Je connaissais toutes les librairies de New York dans
lesquelles on trouvait des livres français.
Leurs propriétaires, vieux et juifs pour la plupart me
laissaient errer dans les réserves. Ils comprenaient. Lorsque je poussais la
porte, ils faisaient une mine à la fois grognonne et narquoise, hochaient la
tête ; puis avec un soupir, ils se levaient, tournaient des boutons :
la magie des couloir s’illuminait ; sans un mot ils regagnaient leur coin,
se penchaient de nouveau sur leurs paperasses. J’entrais dans un silence
immortel.
Il est certain que je fus souvent
guidé. Tout se passait comme si une invisible Sagesse se fût
condensée en clé pour m’ouvrir certaines portes. Les ouvrages que je voulais —
que je devais — connaître, en cette heure essentielle de la jeunesse, l’

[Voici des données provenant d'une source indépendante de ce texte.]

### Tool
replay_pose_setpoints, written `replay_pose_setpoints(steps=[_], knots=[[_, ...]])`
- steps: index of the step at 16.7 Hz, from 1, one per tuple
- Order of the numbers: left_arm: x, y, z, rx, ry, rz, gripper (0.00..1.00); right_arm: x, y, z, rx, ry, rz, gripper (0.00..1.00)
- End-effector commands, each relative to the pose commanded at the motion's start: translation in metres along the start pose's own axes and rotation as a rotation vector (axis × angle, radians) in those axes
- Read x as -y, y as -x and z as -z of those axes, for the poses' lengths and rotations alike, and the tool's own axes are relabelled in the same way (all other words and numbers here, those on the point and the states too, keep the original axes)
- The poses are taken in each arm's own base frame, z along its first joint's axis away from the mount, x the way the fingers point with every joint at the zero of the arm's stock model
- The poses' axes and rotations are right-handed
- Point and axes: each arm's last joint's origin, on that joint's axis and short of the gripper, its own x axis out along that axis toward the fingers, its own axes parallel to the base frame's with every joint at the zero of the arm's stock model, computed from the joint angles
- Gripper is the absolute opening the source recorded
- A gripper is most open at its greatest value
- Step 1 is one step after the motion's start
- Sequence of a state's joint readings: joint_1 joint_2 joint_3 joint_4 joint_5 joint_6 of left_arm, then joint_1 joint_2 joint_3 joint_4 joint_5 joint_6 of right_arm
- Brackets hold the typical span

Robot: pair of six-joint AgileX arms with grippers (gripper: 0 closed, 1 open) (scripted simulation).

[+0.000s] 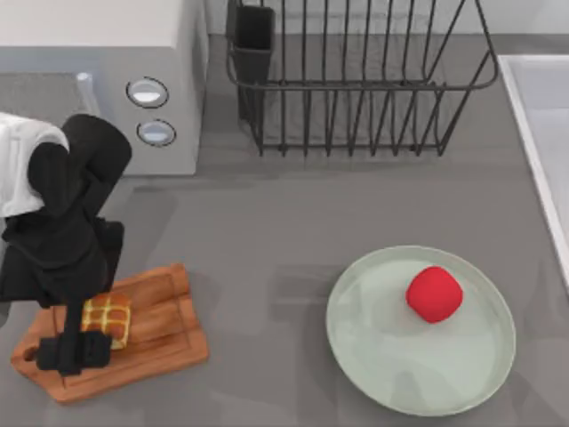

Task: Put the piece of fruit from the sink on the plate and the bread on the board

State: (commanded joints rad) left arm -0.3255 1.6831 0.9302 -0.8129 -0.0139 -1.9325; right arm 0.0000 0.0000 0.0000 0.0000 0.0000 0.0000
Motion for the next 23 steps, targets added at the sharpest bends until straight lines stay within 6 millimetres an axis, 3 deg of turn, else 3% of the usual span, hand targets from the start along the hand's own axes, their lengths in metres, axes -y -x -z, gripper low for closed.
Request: replay_pose_setpoints(steps=[8, 12, 18, 23], knots=[[0.000, 0.000, 0.000, 0.000, -0.001, 0.001, 1.00, 0.000, 0.000, 0.000, 0.000, 0.000, 0.000, 1.00], [-0.006, 0.016, -0.008, -0.029, -0.081, 0.102, 1.00, 0.000, 0.000, 0.000, 0.000, 0.000, 0.000, 1.00], [-0.046, 0.042, -0.037, -0.028, -0.406, 0.418, 1.00, 0.000, 0.000, 0.000, 0.000, 0.000, 0.000, 1.00], [-0.096, 0.047, -0.064, 0.173, -0.813, 0.770, 1.00, 0.000, 0.000, 0.000, 0.000, 0.000, 0.000, 1.00]])
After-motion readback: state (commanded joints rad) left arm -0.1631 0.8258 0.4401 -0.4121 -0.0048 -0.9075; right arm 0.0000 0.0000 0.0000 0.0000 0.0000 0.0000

Ange des livres aussitôt les plaçait
entre mes mains.
Il existe indubitablement — ainsi que Breton a tenté de
l’établir dans les parties scientifiques de son œuvre — une
connexion occulte entre le désir et son
objet.
Occulte parce que l’objet ne se donne pas toujours à qui le
convoite quand il le convoite. De sorte que les sceptiques ont beau jeu, qui
prétendent que cette connexion est illusoire, et que ceux qui y croient sont
les dupes de leur imagination.
De fait, Il ne serait pas trop difficile de montrer qu’ici
comme ailleurs ce sont les sceptiques qui sont les dupes de leur scepticisme,
lequel empêche les phénomènes dont ils nient l’existence de se produire.